Making music, part 2: Taking shape

It’s been a bit, but as you may have noticed life is a bit mad at the moment. But I’ve still made some progress.

When we left off last time, we’d finished the first step towards making some lovely music with Racket: tokenization. Now we want to take those songs and form them into something actually approaching music.

My first attempt at this was to keep every bit of information I could, making it possible to either parse music for display use or for playback. Unfortunately, it turns out that’s kind of complicated (there’s a lot that can go oddly with music), so I’ve since narrowed it down to just playback. After we’ve actually gotten something actually making noise (with the rsound library I mentioned earlier), I’ll potentially come back to this.

If you’d like to follow along, here’s the GitHub: jpverkamp/abc.

Now that that is out of the way, we want a structure to convert the music into. The parser here will be doing a bit more heavy lifting than parsers sometimes do. My end goal is to make a linked list of notes. Each note will have a pitch, a duration, and the next note to play. The structs will look something like this:

; item    : Linked list of note, chord, rest; see note below
; note    : Single pitch
; chord   : Multiple notes at once
; silence : Silence, blessed silence

(struct item          (next length) #:transparent #:mutable) 
(struct note     item (pitch)       #:transparent #:mutable)
(struct chord    item (notes)       #:transparent #:mutable)
(struct silence  item ()            #:transparent #:mutable)

This isn’t something I’ve ever used before, but you can make structs that inherit from one another. In this case, a note? is also an item?. You can create a new note like this:

(note next length pitch)

Then you can use the functions item-next, item-length, and note-pitch to pull out the values. It’s a nice combination all around. This way we can share the length between the three kinds of things we want to be able to play: notes, chords, and pitches.
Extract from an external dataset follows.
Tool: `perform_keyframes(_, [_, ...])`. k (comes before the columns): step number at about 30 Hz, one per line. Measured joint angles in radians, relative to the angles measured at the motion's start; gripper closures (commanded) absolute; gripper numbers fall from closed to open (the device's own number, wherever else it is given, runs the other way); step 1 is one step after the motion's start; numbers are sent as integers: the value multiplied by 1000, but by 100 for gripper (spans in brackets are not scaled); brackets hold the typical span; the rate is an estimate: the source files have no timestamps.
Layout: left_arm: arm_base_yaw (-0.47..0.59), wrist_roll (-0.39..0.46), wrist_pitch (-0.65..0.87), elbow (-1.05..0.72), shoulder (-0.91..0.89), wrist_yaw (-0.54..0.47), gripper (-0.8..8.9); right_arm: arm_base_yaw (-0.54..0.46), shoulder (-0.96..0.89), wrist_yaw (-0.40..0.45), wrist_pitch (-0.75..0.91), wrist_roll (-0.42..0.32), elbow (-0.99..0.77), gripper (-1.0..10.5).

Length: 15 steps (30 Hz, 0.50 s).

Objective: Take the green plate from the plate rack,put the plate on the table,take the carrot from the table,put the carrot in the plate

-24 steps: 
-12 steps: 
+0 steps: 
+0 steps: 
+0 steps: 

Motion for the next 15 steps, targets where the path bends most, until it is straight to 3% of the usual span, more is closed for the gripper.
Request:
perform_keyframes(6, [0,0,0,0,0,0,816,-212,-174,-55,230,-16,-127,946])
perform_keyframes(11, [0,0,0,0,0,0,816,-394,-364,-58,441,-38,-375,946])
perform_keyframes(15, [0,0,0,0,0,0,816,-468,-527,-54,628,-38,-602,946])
In addition, we’re going to need one additional struct:

; Special item that should have length 0 that represents the start of a song
; This will be removed at the end of processing so the user should never see it

(struct start    item ()            #:transparent #:mutable)

As the comment says, I’m only using this because of how I’m building the linked lists. It will be removed before the list is returned.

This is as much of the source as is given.